• PROMPT
Where a line holds the word "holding", copy that line from the data below.
/---
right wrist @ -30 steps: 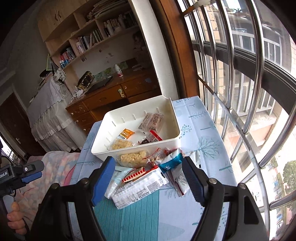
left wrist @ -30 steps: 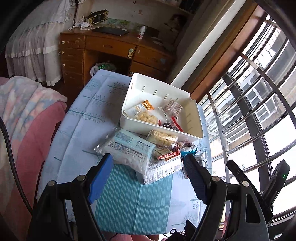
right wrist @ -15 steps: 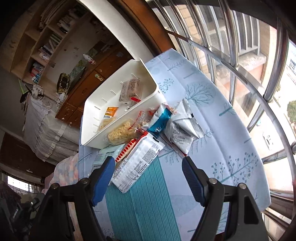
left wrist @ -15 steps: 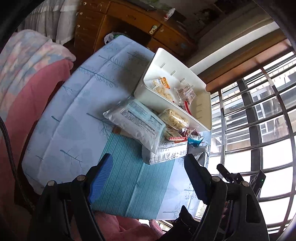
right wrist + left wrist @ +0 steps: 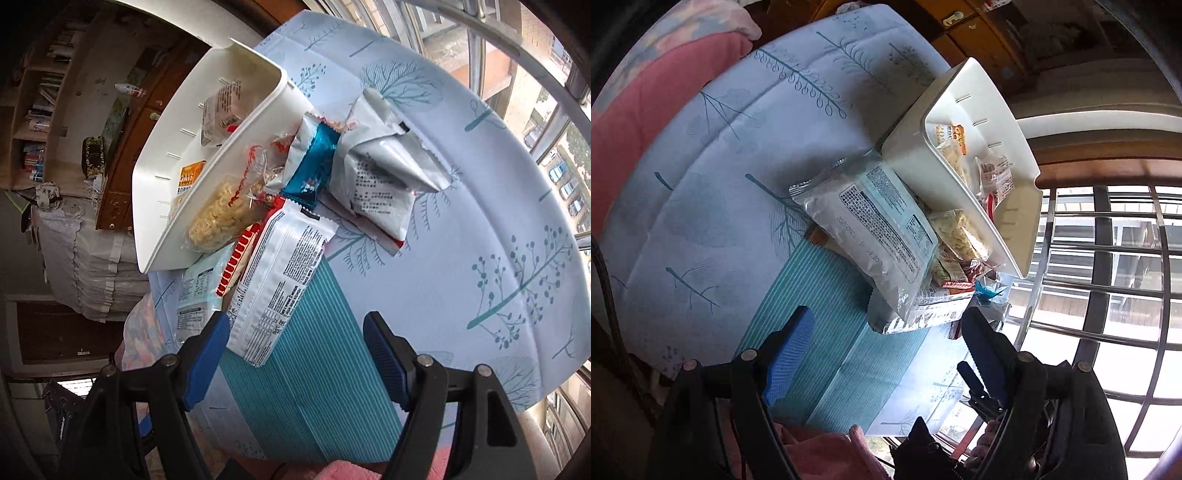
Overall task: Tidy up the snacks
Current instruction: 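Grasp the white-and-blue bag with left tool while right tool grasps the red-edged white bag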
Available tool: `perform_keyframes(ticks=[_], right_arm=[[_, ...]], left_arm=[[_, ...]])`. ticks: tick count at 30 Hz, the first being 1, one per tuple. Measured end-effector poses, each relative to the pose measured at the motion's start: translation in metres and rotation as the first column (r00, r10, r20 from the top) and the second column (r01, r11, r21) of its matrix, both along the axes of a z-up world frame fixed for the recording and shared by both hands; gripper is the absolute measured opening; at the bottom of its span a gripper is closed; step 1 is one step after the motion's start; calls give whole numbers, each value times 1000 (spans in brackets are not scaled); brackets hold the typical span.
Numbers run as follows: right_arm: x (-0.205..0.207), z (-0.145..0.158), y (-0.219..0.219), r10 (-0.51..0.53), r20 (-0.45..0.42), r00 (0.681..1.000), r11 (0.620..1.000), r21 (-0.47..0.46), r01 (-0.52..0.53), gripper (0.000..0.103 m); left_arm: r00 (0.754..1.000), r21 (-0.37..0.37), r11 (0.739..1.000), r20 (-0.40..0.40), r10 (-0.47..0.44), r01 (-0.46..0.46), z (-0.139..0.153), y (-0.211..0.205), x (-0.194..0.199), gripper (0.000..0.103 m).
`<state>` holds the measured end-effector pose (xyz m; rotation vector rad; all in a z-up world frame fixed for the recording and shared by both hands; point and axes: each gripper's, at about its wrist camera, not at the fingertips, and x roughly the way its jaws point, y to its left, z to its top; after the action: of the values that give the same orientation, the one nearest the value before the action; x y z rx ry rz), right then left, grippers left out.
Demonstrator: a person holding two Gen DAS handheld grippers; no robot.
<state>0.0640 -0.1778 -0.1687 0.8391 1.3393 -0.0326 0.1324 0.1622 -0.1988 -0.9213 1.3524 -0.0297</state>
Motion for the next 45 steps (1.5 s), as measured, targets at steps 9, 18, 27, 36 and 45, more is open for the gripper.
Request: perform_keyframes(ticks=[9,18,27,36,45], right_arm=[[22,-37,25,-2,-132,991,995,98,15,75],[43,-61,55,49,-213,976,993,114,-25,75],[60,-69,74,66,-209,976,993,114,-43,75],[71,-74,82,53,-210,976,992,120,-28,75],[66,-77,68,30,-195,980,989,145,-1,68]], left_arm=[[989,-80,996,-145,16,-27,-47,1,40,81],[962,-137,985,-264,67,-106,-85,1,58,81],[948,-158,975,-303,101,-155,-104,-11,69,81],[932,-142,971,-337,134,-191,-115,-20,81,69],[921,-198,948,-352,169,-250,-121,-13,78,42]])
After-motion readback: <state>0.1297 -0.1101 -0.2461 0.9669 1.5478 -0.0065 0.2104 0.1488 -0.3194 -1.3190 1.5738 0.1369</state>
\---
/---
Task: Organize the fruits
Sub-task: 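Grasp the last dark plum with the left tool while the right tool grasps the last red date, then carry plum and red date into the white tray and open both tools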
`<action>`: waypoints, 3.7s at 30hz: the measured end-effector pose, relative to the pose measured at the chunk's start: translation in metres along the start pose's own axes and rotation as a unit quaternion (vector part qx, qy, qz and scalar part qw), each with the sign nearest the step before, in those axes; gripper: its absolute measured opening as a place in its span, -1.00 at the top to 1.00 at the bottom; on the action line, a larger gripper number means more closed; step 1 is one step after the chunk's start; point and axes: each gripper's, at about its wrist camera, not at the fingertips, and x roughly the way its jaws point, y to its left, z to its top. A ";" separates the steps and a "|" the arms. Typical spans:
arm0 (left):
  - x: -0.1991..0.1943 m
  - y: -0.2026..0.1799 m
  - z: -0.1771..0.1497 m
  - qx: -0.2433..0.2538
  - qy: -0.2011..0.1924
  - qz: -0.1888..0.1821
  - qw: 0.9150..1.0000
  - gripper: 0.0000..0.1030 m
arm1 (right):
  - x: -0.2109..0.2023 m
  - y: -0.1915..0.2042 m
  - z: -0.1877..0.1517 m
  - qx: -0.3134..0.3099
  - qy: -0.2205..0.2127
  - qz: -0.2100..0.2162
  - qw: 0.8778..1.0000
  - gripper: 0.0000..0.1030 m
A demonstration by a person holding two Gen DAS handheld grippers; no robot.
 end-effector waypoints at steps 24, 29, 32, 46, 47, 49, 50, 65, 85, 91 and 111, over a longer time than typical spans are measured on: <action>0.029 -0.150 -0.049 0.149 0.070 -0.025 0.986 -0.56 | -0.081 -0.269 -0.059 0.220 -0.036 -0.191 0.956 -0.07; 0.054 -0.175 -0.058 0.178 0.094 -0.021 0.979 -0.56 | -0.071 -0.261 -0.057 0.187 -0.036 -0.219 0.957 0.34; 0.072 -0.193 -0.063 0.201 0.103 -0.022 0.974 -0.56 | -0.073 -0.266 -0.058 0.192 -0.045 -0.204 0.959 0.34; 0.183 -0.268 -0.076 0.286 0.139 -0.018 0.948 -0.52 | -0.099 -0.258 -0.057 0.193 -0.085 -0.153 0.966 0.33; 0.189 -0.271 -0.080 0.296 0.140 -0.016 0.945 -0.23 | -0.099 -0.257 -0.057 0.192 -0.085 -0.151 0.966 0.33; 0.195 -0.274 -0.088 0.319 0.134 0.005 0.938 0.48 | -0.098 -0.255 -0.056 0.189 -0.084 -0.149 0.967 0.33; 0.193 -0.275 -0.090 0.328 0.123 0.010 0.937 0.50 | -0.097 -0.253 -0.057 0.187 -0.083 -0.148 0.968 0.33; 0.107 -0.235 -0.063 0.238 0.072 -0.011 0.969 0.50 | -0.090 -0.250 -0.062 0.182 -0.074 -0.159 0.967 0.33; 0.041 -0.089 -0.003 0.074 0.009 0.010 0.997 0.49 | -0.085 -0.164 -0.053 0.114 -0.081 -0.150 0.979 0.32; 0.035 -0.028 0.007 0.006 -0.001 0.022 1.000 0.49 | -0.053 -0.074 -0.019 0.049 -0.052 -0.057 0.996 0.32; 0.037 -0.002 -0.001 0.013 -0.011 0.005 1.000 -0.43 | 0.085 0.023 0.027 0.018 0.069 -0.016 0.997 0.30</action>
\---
• TASK ANSWER
Demonstrator: a person holding two Gen DAS handheld grippers; no robot.
A demonstration by a person holding two Gen DAS handheld grippers; no robot.

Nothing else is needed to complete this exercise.